In response to this news, Emmett Till’s cousin, Rev. Wheeler Parker Jr., reportedly sends condolences to Donham’s family. Parker Jr. most recently recounted the night Till was lynched.
Although Donham’s accusation of Till accosting her led to his death, Parker Jr. says the family doesn’t hold “any ill will.”
“We don’t have any ill will or animosity toward her.”
As for Devery Anderson, who wrote a book on how the case influenced the civil rights movement, Carolyn’s death marks the end of the “hope that she could be prosecuted,” Mississippi Today reports.
“It’s going to be a wound, because justice was never done. Some others were clinging to hope she might still talk or tell the truth… Now it’s over.”
Another author, Davis Houck, reportedly expressed similar sentiments.
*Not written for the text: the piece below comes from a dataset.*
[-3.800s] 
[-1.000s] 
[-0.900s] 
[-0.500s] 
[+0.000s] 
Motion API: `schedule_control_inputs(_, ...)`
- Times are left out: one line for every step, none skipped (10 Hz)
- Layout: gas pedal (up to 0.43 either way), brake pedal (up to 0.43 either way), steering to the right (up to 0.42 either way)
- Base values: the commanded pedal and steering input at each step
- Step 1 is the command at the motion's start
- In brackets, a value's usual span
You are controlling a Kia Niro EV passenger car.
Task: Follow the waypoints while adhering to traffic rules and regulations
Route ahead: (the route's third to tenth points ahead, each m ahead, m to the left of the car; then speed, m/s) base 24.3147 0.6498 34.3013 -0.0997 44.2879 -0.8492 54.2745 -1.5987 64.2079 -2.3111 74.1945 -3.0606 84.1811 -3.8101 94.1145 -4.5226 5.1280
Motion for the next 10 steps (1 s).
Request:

Specifically, he notes that Carolyn “was never arrested or indicted for her role” in one of the “most infamous lynchings.”
“Despite efforts from the Department of Justice, the FBI, local prosecutors in Mississippi and private citizens. She was never arrested or indicted for her role in one of the 20th century’s most infamous lynchings, this despite the fact that Leflore County Sheriff George Smith had issued a warrant for her arrest days after Till had gone missing from his great aunt and uncle’s home in Money, Mississippi.”
We should also add that there have recently been calls to prosecute Donham for her role in Till’s death.
Just last year, protestors stormed a senior living facility in Raleigh, North Carolina, searching for the woman.
Back in February, Patricia Sterling — another one of Emmett’s cousins — filed a federal lawsuit demanding that the Leflore County Sheriff’s Office serve a 1955 arrest warrest against Carolyn. This development came about after an unserved warrant was uncovered a year prior.
While Carolyn Bryant Donham was never indicted, her story has now come to an end. However, the case remains a harrowing reminder of racial violence in the United States.